**Provided records:**
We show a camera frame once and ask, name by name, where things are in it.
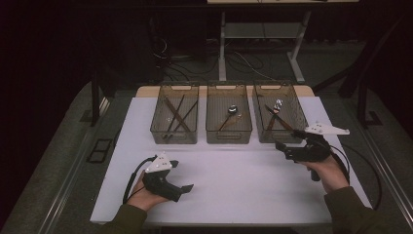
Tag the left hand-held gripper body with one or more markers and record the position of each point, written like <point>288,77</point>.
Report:
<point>159,185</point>

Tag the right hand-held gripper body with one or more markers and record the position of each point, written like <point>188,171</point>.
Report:
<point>310,151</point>

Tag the clear grey plastic bin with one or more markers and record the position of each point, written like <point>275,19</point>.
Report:
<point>292,107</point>
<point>228,130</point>
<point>175,120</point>

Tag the metal spoon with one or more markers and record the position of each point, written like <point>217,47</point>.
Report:
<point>232,109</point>

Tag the person's left hand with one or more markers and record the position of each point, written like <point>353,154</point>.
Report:
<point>144,201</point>

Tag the person's right hand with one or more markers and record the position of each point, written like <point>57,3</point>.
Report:
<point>334,175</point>

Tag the white table mat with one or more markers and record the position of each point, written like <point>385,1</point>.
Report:
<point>233,195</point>

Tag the black metal stand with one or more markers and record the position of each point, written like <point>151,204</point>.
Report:
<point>95,97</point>
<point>362,97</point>

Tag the black rectangular floor frame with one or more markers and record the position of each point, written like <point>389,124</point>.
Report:
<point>94,157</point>

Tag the metal floor rail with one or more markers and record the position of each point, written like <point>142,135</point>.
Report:
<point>386,175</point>
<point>69,182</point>

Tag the white metal desk frame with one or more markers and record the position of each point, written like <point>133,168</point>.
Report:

**Exercise goal:** The answer must be a single number: how many lines of the records contain the string "black".

**Answer:** 2